O significado da expressão “defesa social” fica mais explícito quando se examina o nome da Secretaria de Estado a que se vinculam a Polícia Militar, a Policia Civil, o Corpo de Bombeiros, dentre outros órgãos tidos como sendo da área de segurança pública em Alagoas. Trata-se da Secretaria de Estado da Defesa Social. Impossível não perceber que tal fato faz com que os juízes criminais sejam tidos ali como agentes da segurança pública, em evidente antagonismo com o perfil garantista traçado pelos princípios constitucionais e pelos tratados internacionais de direitos humanos dos quais o Brasil é signatário.
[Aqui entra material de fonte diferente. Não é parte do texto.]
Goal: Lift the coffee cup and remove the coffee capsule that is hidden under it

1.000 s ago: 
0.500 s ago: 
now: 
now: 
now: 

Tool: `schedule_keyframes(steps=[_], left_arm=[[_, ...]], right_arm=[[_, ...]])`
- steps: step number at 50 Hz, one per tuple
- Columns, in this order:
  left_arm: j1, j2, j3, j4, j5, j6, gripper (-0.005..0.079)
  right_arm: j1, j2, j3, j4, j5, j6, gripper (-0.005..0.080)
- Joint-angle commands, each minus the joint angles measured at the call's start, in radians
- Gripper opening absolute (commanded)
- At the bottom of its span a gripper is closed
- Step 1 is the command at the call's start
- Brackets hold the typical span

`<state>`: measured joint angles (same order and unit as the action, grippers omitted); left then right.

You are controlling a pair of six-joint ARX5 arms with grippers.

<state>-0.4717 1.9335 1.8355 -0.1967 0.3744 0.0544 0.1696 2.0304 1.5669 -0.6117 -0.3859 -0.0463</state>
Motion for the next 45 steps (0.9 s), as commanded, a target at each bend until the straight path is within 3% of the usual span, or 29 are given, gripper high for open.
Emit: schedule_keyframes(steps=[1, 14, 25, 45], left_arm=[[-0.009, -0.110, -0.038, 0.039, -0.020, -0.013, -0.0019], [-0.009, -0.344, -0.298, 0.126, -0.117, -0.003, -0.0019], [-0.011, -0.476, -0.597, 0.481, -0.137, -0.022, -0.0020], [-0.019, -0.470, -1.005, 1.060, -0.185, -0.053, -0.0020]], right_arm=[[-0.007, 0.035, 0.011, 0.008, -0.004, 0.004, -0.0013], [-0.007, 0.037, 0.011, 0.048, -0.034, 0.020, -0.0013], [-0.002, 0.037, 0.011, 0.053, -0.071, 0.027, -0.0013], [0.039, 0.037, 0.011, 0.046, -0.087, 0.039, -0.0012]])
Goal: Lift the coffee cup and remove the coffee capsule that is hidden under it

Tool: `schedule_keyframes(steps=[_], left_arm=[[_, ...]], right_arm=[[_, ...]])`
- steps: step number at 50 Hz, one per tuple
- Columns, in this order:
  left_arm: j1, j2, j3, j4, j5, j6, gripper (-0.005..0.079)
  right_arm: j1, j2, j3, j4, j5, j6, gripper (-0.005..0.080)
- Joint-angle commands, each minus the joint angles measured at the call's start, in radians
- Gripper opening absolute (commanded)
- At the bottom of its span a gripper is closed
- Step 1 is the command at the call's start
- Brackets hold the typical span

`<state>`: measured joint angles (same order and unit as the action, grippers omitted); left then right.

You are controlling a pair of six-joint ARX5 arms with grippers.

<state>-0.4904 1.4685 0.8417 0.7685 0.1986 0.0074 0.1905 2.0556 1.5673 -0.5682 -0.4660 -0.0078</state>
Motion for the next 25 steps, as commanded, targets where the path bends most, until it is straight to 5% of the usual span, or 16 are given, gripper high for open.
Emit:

Em relação aos presos provisórios, a situação mais escandalosa foi a constatada na 17ª Vara Criminal de Maceió, que sozinha seria responsável por 25% dos custodiados em Alagoas. Vários desses presos estariam custodiados a vários anos sem julgamento. Indivíduos presos há 4, 5, 6 anos, até mesmo 7 anos, sem serem sentenciados.
Instituída pela Lei Estadual nº 6.806/2007, a 17ª Vara Criminal de Maceió foi criada com competência exclusiva para processar e julgar os delitos envolvendo atividades de organizações criminosas, tendo jurisdição em todo o território alagoano. Segundo seu art. 2º, sua titularidade seria coletiva, sendo composta por cinco juízes de direito, todos indicados e nomeados pelo presidente do Tribunal de Justiça de Alagoas, com aprovação do Pleno, para um período de 02 (dois) anos, podendo esse tempo, a critério do Tribunal, ser renovado.
O Plenário do Supremo Tribunal Federal (STF) concluiu em maio de 2012 o julgamento da Ação Direta de Inconstitucionalidade nº 4414, ajuizada pelo Conselho Federal da Ordem dos Advogados do Brasil (OAB), que questionava a criação da vara. Os ministros julgaram a ação parcialmente procedente, mantendo a existência da vara especializada, composta por cinco magistrados, mas declarando inconstitucionais diversos dispositivos que regiam seu funcionamento, entre eles o critério para a designação dos juízes que nela atuam, devendo ser aprovada lei que estabeleça critérios objetivos para preenchimento das cinco vagas.
No tocante à situação dos presos condenados, o problema mais grave identificado foi a inexistência no Estado de unidades para cumprimento de pena no regime semiaberto. Desde a interdição da Colônia Agroindustrial São Leonardo, em setembro de 2008, os condenados em regime semiaberto e aberto passaram a cumprir suas penas em prisão domiciliar. A referida interdição foi deferida pelo Poder Judiciário, a pedido do Ministério Público, devido à inadequação da unidade prisional. Essa deficiência, porém, além de contribuir para a superpopulação carcerária, estaria fazendo com que muitos presos deixassem o regime fechado sem ter tido oportunidades de ressocialização, o que favoreceria a reincidência criminal.
Aprovado por unanimidade pelo CNJ, o relatório final do Mutirão Carcerário de Alagoas apresentou uma série de recomendações às autoridades alagoanas, com o objetivo de aprimorar o sistema prisional e estimular a ressocialização dos presos.

* Reno Viana é juiz de direito na Bahia e membro da Associação Juízes para a Democracia.